### EXERCISE
What you return should be the complete listing, unchanged, with no pictures in it.

»»

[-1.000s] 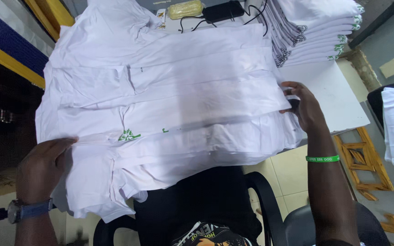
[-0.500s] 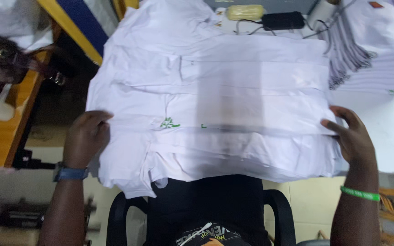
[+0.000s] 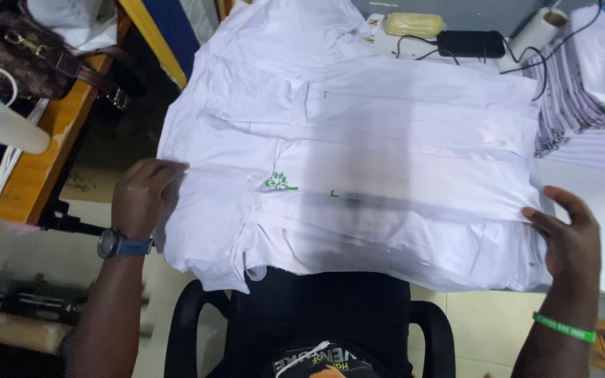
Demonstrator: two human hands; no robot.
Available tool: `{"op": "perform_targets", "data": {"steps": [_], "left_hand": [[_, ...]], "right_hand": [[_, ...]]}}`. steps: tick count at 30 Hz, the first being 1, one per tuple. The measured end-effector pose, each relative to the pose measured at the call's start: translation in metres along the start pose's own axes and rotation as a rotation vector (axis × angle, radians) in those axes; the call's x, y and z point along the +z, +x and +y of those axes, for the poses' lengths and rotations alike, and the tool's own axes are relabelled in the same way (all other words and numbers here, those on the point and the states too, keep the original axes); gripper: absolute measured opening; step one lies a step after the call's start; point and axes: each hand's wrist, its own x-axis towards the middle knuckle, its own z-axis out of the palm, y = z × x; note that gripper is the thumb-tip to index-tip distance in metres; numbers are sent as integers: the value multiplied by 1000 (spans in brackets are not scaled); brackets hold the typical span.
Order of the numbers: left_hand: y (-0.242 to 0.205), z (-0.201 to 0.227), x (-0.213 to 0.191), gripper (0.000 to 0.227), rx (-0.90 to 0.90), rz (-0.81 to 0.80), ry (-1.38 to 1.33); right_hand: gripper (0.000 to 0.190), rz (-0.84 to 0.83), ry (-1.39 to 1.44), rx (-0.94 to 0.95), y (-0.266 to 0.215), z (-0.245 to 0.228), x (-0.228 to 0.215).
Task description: The person folds white t-shirts one by one on a table. They smooth the fabric, fold the sleeves and bottom, then stack the finished shirts to the right.
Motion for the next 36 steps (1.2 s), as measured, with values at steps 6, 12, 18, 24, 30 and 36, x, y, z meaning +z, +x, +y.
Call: {"op": "perform_targets", "data": {"steps": [6, 12, 18, 24, 30, 36], "left_hand": [[27, 18, -15, 37, -24, -100, 73], [98, 102, 13, 29, 48, -96, -373], [136, 208, 127, 37, 235, -260, -564], [169, 323, 166, 32, 446, -161, -546], [177, 378, 209, 8, 456, 61, -422], [175, 403, 237, 16, 458, 77, -409]], "right_hand": [[39, -95, 159, 213, 25, 29, -18], [38, -129, -42, 310, 50, -10, 0], [53, -96, -389, 413, 58, -92, 41], [59, -137, -485, 440, 119, -58, 44], [34, -110, -408, 308, 141, -31, 44], [44, -128, -424, 256, 122, -78, 55]]}}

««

### PROBLEM SOLUTION
[-1.000s] 
[-0.500s] 
[+0.000s] 
Demonstrator: two human hands; no robot.
Available tool: `{"op": "perform_targets", "data": {"steps": [_], "left_hand": [[_, ...]], "right_hand": [[_, ...]]}}`. steps: tick count at 30 Hz, the first being 1, one per tuple. The measured end-effector pose, each relative to the pose measured at the call's start: translation in metres along the start pose's own axes and rotation as a rotation vector (axis × angle, radians) in those axes; the call's x, y and z point along the +z, +x and +y of those axes, for the poses' lengths and rotations alike, and the tool's own axes are relabelled in the same way (all other words and numbers here, those on the point and the states too, keep the original axes); gripper: absolute measured opening; step one lies a step after the call's start; point and axes: each hand's wrist, its own x-axis towards the middle knuckle, its own z-axis out of the palm, y = z × x; note that gripper is the thumb-tip to index-tip distance in metres; numbers are sent as integers: the value multiplied by 1000 (spans in brackets are not scaled); brackets hold the typical span.
Order of the numbers: left_hand: y (-0.242 to 0.205), z (-0.201 to 0.227), x (-0.213 to 0.191), gripper (0.000 to 0.227), rx (-0.90 to 0.90), rz (-0.81 to 0.80), ry (-1.38 to 1.33); right_hand: gripper (0.000 to 0.190), rz (-0.84 to 0.83), ry (-1.39 to 1.44), rx (-0.94 to 0.95), y (-0.266 to 0.215), z (-0.245 to 0.228), x (-0.228 to 0.215).
Task description: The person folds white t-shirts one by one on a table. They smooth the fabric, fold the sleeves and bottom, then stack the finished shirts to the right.
Motion for the next 36 steps (1.2 s), as measured, with values at steps 6, 12, 18, 24, 30 and 36, x, y, z meaning +z, +x, +y.
Call: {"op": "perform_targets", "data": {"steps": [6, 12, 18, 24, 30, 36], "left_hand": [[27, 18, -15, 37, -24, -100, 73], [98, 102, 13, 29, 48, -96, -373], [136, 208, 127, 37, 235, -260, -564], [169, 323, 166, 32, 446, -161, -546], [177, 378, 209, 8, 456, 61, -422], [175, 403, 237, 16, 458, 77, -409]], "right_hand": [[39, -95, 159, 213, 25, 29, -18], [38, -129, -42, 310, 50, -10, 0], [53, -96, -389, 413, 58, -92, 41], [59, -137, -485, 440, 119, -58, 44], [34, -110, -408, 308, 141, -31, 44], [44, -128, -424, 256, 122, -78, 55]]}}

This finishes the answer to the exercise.